● WORK ORDER:
Please copy each line of the listing that includes the string "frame".
--*--
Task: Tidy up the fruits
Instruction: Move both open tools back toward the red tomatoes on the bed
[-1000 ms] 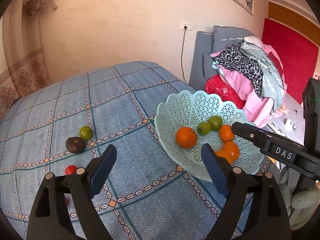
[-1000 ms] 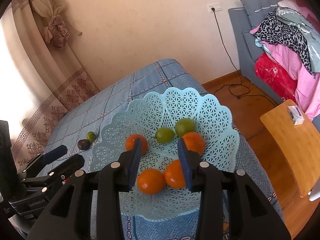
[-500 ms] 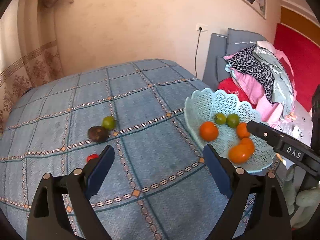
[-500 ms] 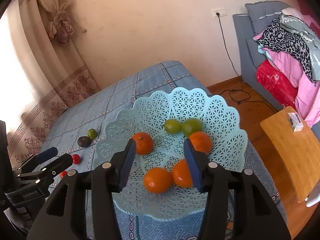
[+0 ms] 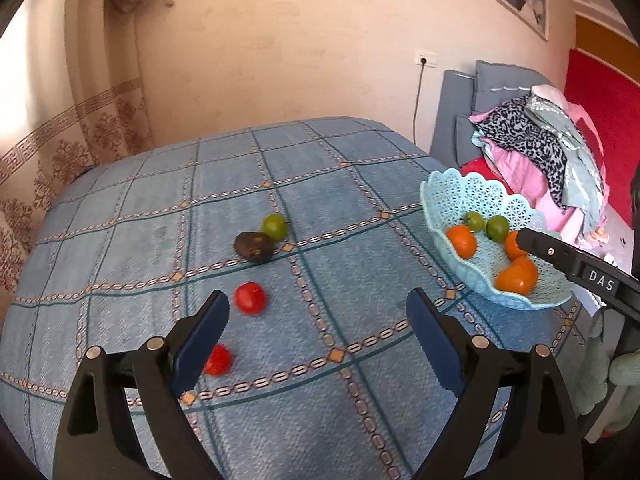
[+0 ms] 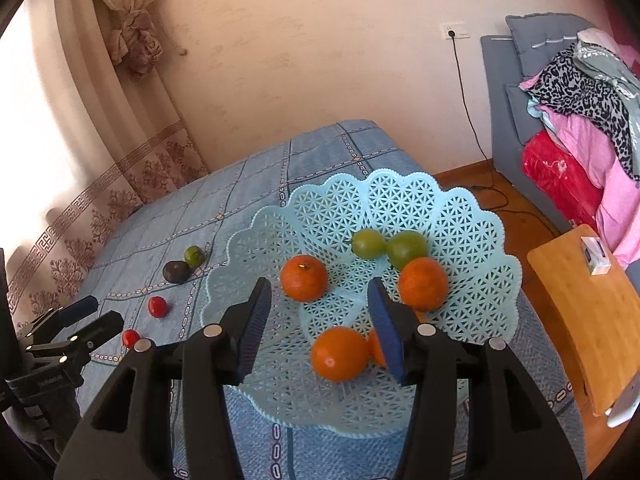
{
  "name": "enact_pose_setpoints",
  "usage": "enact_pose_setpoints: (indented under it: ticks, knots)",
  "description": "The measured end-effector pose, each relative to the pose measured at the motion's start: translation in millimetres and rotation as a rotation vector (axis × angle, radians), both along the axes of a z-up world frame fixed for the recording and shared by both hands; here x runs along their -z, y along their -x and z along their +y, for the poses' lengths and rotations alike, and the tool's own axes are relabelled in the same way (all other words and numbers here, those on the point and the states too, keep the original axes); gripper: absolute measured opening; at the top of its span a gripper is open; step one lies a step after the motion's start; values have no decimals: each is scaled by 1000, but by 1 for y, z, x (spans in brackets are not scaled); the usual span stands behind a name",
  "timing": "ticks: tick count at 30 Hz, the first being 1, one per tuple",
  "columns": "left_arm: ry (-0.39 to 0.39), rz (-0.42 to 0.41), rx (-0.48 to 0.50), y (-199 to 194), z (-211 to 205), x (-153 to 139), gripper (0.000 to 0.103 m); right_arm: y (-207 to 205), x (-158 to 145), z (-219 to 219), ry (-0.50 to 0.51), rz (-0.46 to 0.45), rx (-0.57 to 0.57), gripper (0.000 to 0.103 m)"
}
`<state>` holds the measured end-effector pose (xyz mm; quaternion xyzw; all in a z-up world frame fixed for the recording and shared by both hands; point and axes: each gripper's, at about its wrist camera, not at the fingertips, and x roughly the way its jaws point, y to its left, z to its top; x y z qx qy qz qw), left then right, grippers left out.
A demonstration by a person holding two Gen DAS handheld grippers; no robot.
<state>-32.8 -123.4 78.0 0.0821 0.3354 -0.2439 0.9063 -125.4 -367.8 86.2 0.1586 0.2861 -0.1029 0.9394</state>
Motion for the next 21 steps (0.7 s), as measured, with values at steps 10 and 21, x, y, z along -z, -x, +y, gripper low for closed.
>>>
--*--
● EXERCISE RESPONSE:
  "description": "The measured end-effector pose, each relative to the pose measured at the motion's start: translation in millimetres and rotation as a rotation vector (axis × angle, radians), both along the axes of a z-up world frame fixed for the recording and shared by both hands; here x runs along their -z, y along their -x and z along their +y, for the poses' lengths and rotations alike, and the tool's own axes are relabelled in the same way (all other words and numbers here, those on the point and the states too, keep the original axes); gripper: absolute measured opening; at the top of its span a gripper is open; step one lies a step after the motion's start; values have no decimals: each is scaled by 1000, but by 1 for y, z, x (spans in brackets are not scaled); the usual span stands behind a name",
`<state>` holds the measured end-effector pose (xyz mm; quaternion xyzw; all in a z-up world frame fixed for the recording and shared by both hands; point and axes: each gripper's, at about its wrist camera, not at the fingertips, and x roughly the way its jaws point, y to its left, z to its top; x y z qx qy qz qw), left then right, grippers left out.

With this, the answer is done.